Scaling of wall-pressure--velocity correlations in high Reynolds number turbulent pipe flow

TL;DR

This study demonstrates that wall-pressure measurements can reliably estimate turbulent velocity fluctuations in high Reynolds number pipe flow, with potential applications in real-time turbulence control.

Contribution

It reveals a Reynolds-number-independent scaling of wall-pressure--velocity correlations and employs quadratic stochastic estimation for velocity prediction from wall-pressure data.

Findings

Coherence spectra collapse when plotted against λx/y, indicating scale-invariant behavior.

Squaring wall-pressure increases coherence with large-scale velocity fluctuations.

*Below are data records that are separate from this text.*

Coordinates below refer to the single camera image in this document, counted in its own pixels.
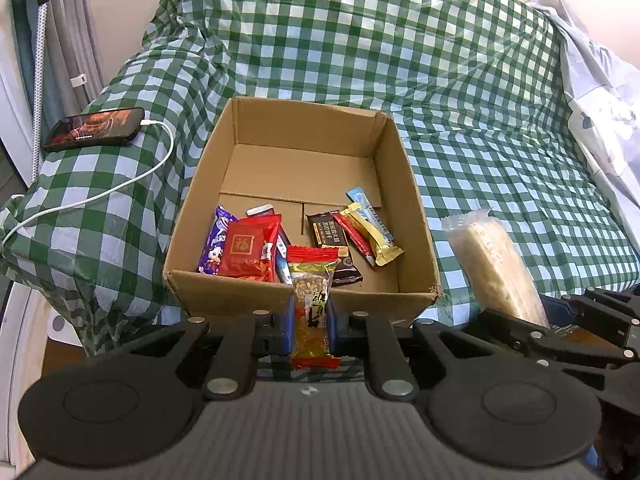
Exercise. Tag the white printed bedding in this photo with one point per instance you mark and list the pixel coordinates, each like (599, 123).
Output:
(610, 110)

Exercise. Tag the red packet with yellow square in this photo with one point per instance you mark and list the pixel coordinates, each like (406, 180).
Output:
(245, 255)

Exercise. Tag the thin red stick packet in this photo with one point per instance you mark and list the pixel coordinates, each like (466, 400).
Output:
(352, 235)

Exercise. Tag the brown cardboard box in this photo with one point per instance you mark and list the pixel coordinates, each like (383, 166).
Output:
(295, 170)

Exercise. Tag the black smartphone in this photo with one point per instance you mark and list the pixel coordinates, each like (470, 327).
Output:
(95, 127)

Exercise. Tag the green checked cloth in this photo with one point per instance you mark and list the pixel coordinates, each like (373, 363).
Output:
(350, 35)

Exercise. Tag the light blue stick packet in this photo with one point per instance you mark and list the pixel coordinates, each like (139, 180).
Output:
(362, 200)

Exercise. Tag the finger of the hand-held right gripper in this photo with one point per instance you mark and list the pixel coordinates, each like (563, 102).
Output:
(510, 330)
(555, 310)

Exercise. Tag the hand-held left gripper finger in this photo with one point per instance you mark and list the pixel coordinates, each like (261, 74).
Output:
(287, 325)

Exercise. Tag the long purple and white packet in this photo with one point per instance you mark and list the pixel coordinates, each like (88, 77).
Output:
(260, 209)

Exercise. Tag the yellow biscuit packet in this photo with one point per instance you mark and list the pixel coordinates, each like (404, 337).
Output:
(372, 235)

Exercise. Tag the clear peanut packet red ends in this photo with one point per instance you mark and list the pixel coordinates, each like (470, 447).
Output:
(312, 310)

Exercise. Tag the pale rice bar clear packet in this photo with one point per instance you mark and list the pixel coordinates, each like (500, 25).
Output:
(495, 265)

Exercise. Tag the grey curtain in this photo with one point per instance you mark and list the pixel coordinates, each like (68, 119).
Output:
(70, 35)

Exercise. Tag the dark brown wafer packet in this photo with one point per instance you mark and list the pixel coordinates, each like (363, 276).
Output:
(325, 230)

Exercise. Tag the purple snack packet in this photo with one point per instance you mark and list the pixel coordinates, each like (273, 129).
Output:
(215, 240)

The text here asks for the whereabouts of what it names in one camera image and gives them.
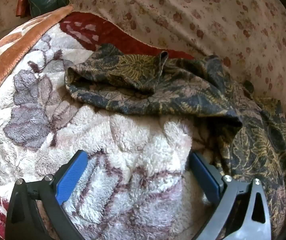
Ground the white and red fleece blanket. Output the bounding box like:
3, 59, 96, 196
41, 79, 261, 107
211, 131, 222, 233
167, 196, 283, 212
0, 5, 223, 240

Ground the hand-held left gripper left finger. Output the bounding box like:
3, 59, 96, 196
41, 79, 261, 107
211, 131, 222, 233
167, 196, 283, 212
5, 150, 88, 240

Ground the dark floral patterned garment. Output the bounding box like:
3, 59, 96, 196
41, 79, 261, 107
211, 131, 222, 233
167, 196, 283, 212
64, 43, 286, 233

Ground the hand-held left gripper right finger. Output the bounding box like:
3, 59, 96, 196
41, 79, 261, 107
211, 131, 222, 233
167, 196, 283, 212
189, 152, 272, 240

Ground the cream flower-print bedsheet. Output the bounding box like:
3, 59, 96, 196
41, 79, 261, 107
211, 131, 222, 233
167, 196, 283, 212
68, 0, 286, 128

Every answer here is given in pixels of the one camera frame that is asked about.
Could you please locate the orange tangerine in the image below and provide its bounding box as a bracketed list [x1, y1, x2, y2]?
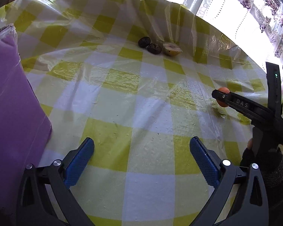
[216, 88, 230, 108]

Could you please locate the person's right forearm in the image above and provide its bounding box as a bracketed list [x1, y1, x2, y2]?
[262, 181, 283, 217]

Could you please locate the dark wrinkled passion fruit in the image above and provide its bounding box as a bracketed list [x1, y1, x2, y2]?
[147, 43, 162, 55]
[138, 36, 151, 48]

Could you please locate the yellow checked plastic tablecloth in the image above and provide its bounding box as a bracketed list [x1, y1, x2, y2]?
[0, 0, 283, 226]

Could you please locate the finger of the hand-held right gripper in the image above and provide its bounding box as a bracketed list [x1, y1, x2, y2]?
[212, 89, 235, 109]

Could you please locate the wrapped yellow pear half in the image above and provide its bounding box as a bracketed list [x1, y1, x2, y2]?
[162, 42, 183, 57]

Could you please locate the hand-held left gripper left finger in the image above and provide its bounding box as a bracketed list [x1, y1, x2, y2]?
[16, 137, 95, 226]

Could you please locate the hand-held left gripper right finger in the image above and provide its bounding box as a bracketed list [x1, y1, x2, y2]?
[190, 136, 270, 226]

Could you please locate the floral lace curtain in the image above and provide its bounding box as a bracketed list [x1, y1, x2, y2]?
[196, 0, 283, 80]

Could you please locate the person's right hand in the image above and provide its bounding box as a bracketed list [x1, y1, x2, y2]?
[240, 138, 283, 182]

Estimated velocity signals correlate with true measurements with a coefficient of about 0.6.

Abstract

An experimental study was conducted in the CICLoPE long-pipe facility to investigate the correlation between wall-pressure and turbulent velocity fluctuations in the logarithmic region, at high friction Reynolds numbers ($4\,794 \lesssim Re_\tau \lesssim 47\,015$). Hereby we explore the scalability of employing wall-pressure to effectively estimate off-the-wall velocity states (e.g., to be of use in real-time control of wall-turbulence). Coherence spectra for wall-pressure and streamwise (or wall-normal) velocity fluctuations collapse when plotted against $\lambda_x/y$ and thus reveals a Reynolds-number-independent scaling with distance-from-the-wall. When the squared wall-pressure fluctuations are considered instead of the linear wall-pressure term, the coherence spectra for the wall-pressure--squared and velocity are higher in amplitude at wavelengths corresponding to large-scale streamwise velocity fluctuations (e.g., at $\lambda_x/y = 60$ the coherence value increases from roughly 0.1 up to 0.3). This higher coherence typifies a modulation effect, because low-frequency content is introduced when squaring the wall-pressure time series. Finally, quadratic stochastic estimation is employed to estimate turbulent velocity fluctuations from the wall-pressure time series only. For each $Re_\tau$ investigated, the estimated time series and a true temporal measurement of velocity inside the turbulent pipe flow, yield a normalized correlation coefficient of $\rho \approx 0.6$ for all cases. This suggests that wall-pressure sensing can be employed for meaningful estimation of off-the-wall velocity fluctuations, and thus for real-time control of energetic turbulent velocity fluctuations at high $Re_\tau$ applications.